По сравнению с предыдущим, эта жизнь казалась, как рай. За прошедшее время боль ослабла, а может, просто притупилась, или он с нею свыкся. В любом случае улучшение есть — он может спокойно ложиться. И не в первый раз попадая в ситуацию неволи, он прекрасно понимает, что разумнее всего четко соблюдать предписанный распорядок, хотя бы в первое время. Однако, болезнь дает знать; сидеть на маленьком стуле или стоять весь день невыносимо, и он, то ли на вторые, то ли на третьи сутки не убрал спальную полку.
— Трое суток карцера, — объявил динамик.
«Да пошел ты», — подумал Малхаз, потягиваясь после завтрака на кровати.
А его никуда не уводят, и он решил, что пошутили, и только к обеду обнаружил — воды нет. Ориентироваться не по чему, но когда стало очень голодно и пить захотелось, он заорал, стал бить в стену. Снизу повалил густой холодный воздух. Бить и кричать охота сразу пропала. Он укутался в легкое одеяло и дремал от холода долго, пока еще сильнее не обострилась боль. Наверное, через сутки подали жар, а он все корчился от страшной боли, но даже не стонал — запрещено. А потом он и о боли не думал, о голоде совсем позабыл — рот пересох, мучила жажда — до того раскалили камеру.

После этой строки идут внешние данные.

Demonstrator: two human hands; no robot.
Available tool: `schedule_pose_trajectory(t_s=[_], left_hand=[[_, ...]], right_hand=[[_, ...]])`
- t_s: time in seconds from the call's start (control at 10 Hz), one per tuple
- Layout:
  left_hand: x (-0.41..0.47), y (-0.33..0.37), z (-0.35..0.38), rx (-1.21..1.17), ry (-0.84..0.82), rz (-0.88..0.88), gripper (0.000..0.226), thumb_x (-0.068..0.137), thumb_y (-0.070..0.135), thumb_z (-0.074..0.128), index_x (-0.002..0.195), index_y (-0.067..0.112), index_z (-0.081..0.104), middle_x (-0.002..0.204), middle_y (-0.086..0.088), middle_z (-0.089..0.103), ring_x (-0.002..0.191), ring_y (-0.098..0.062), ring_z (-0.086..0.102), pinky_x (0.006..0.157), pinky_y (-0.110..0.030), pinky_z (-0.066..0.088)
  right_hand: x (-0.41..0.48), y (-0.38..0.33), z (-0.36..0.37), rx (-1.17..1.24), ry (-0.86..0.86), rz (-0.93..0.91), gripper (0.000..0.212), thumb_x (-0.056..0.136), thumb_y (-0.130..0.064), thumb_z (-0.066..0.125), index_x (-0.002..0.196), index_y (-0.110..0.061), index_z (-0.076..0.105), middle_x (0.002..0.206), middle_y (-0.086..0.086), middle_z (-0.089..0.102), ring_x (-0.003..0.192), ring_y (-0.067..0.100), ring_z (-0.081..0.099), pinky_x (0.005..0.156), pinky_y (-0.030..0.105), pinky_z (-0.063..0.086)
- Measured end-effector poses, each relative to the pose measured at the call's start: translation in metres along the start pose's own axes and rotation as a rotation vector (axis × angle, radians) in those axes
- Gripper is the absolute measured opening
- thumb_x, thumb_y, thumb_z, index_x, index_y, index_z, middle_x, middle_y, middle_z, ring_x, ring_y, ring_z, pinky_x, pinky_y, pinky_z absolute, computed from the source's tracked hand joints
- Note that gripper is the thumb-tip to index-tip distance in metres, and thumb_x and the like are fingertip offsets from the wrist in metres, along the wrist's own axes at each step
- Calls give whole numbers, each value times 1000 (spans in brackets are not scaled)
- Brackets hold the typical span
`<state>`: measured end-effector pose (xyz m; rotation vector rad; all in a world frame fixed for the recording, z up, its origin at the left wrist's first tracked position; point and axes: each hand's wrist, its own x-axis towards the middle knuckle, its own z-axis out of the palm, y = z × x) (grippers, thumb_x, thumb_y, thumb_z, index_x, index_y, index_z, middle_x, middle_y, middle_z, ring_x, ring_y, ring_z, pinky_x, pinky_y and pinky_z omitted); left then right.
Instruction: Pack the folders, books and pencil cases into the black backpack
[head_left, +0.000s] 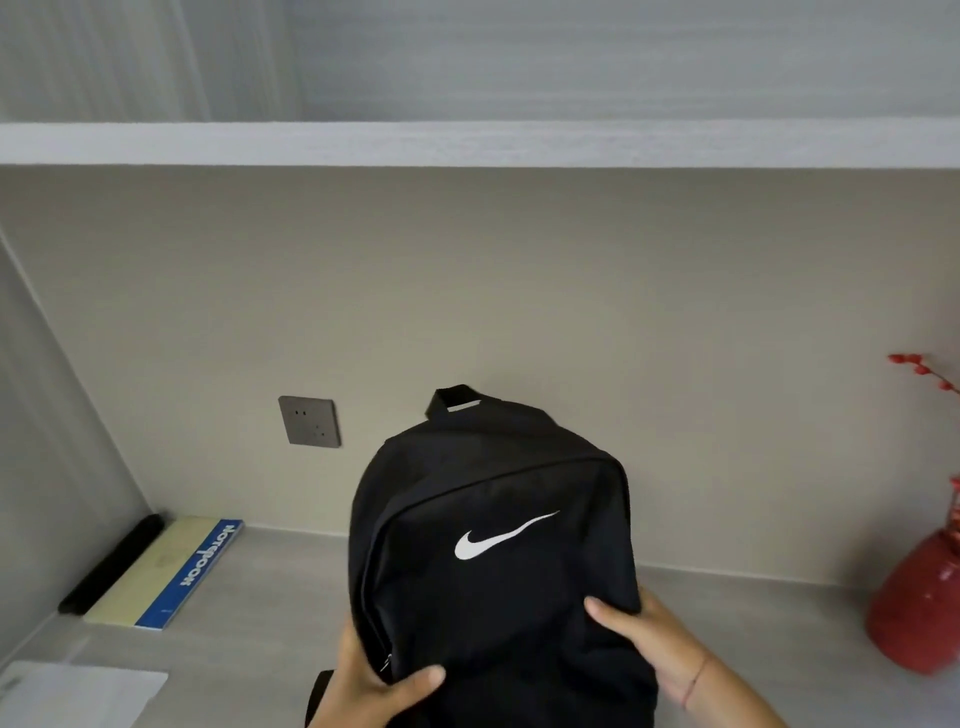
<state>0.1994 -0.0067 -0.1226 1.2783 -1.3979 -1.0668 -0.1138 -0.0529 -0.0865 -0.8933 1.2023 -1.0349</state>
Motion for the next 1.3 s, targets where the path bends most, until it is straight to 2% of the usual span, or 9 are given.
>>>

И когда, видать, через трое суток в первую очередь в унитазе потекла вода, он лизал ее жадно языком…
Делать где-либо насечки он уже боялся, но по подсчету, где-то на двадцатый день, он вновь нарушил распорядок, обратившись к динамику:
— Дайте хоть что-нибудь почитать.
— Еще одно слово — пять суток, — сухой, вроде компьютерный голос.

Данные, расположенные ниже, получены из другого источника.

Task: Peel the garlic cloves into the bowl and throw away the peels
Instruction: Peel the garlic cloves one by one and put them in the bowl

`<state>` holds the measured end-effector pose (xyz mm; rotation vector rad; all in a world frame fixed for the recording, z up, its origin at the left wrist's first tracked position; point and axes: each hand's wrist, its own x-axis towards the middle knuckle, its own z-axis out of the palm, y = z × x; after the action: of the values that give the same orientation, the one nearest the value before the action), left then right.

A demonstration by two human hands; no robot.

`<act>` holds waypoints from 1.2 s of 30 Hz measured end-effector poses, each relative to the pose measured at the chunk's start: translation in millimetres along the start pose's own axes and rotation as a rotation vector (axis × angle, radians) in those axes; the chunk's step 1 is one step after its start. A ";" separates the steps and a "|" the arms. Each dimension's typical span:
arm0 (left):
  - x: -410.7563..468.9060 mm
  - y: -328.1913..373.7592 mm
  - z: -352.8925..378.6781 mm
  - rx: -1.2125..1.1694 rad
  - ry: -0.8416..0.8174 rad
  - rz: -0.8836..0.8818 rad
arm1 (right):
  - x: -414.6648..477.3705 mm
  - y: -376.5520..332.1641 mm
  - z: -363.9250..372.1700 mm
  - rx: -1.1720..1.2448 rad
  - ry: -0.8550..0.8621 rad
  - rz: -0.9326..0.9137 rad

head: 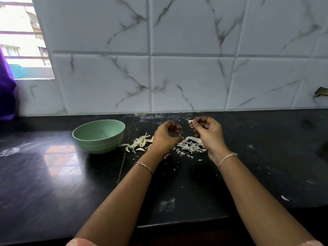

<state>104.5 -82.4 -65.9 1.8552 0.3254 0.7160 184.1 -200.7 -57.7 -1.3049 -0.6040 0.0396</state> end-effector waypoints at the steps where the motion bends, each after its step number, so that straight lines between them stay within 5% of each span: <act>1: -0.2 -0.3 2.0 -0.038 -0.005 0.008 | 0.5 0.7 0.1 -0.010 -0.004 -0.009; 8: -5.6 8.2 11.9 -0.333 -0.071 -0.043 | 1.4 4.5 5.0 -0.114 -0.029 -0.065; 21: -1.5 0.0 4.7 -0.197 0.042 -0.045 | -0.2 -4.0 0.7 0.144 -0.075 0.180; 28: -4.7 1.2 -0.2 -0.299 0.026 -0.119 | -5.0 -7.2 2.5 0.060 -0.062 0.123; 36: -13.0 6.3 0.2 0.349 0.234 0.334 | -7.8 -6.4 3.2 -0.054 -0.091 0.191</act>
<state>93.7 -92.0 -64.3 2.1876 0.3076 1.1701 174.2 -202.5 -54.6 -1.4158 -0.5594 0.2420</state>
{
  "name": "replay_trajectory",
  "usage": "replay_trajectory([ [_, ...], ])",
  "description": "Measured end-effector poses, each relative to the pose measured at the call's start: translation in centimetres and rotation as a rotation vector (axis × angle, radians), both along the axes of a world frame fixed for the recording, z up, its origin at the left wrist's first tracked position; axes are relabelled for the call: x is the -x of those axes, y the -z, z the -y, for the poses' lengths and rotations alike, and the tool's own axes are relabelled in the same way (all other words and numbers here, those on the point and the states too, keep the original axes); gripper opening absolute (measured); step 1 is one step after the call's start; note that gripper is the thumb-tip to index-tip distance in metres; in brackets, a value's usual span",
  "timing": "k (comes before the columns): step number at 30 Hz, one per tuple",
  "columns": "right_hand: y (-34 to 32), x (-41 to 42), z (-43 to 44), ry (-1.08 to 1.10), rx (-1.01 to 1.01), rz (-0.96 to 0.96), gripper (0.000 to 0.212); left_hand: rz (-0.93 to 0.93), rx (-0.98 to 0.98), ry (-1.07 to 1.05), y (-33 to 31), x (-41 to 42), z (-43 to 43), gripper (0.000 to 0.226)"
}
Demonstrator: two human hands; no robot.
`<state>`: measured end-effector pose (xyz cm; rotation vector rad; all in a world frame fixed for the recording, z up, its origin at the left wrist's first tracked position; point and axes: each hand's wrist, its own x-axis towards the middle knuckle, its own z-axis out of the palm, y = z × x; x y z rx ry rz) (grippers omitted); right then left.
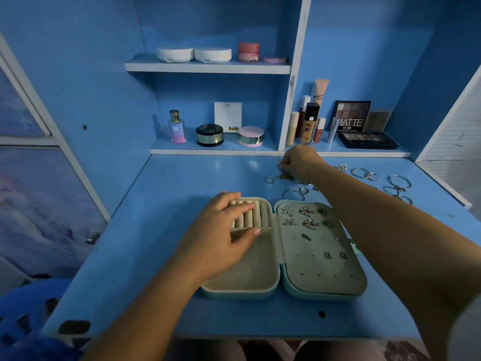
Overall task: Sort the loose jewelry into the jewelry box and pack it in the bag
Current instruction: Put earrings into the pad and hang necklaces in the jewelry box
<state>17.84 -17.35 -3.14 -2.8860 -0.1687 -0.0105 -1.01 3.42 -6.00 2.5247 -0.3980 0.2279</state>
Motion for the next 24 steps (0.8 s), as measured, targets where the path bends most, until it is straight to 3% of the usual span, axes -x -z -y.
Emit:
replay_trajectory([
  [9,-0.3,0.0,0.1,-0.119,-0.038,0.049,0.023,0.01,0.008,-0.001,0.1,-0.2,0.0,0.053],
  [19,-0.6,0.5,-1.6,-0.135,0.223,0.041,0.026,0.017,0.008,-0.007,0.1,-0.2,0.0,0.053],
  [24,-0.8,0.9,-1.9,-0.139,0.177,0.049,0.021,0.034,0.004,-0.004,0.2,-0.2,0.0,0.053],
])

Стук колес еле улавливался в камере; а потом и он исчез, и так, судя по еде — двое суток. А потом резко качнуло, и Малхаз догадался: они на весу — вагон-контейнер, а следом едва уловимая качка — он на воде; очевидно, Тихий океан, и плывут они на север; в камере хоть и не холодно, да снизу, по краям пленка инея все толще и толще.
Дней через десять, может, пятнадцать (счет давно не ведет) они вновь повисли в воздухе, и их здорово тряхнуло. В этот день он впервые увидел человека, но ненадолго — надели на голову мешковину, и сквозь раскрытую наружную дверь — свежий, солоноватый морской воздух. За руку его вывели, — и резкий ветер, ветер, ветер, и он сразу вспомнил годы в армии, Камчатку и ее острова, и этот вечно бушующий холодный Тихий океан.
Так и не раскрыв головы, его провели в какое-то здание с каменным твердым полом, прилично везли на лифте вниз, долго куда-то вели.
— Номер 1441, — объявил бесстрастный голос, — снимите маску.
Шамсадов снял. Яркий свет, и никого не видно, кругом зеркала. Вдруг одно зеркало раздвинулось, и вышел худой, высокий полковник с волевым морщинистым лицом.
— Вы что, совсем… — он проматерился, — зачем сюда притащили этого старого, кривого пердуна?.. Выкиньте его отсюда… На полигон, к свиньям!
Тут же на Шамсадова надели мешок, подняли на лифте. Вновь ветер, ветер, ветер.
— До полигона сутки-двое, куда его деть? — спросил кто-то из сопровождающих.
— Туда же, к свиньям, как приказано, — и по пути. — Что мы нелюди? Что его напоследок мучить?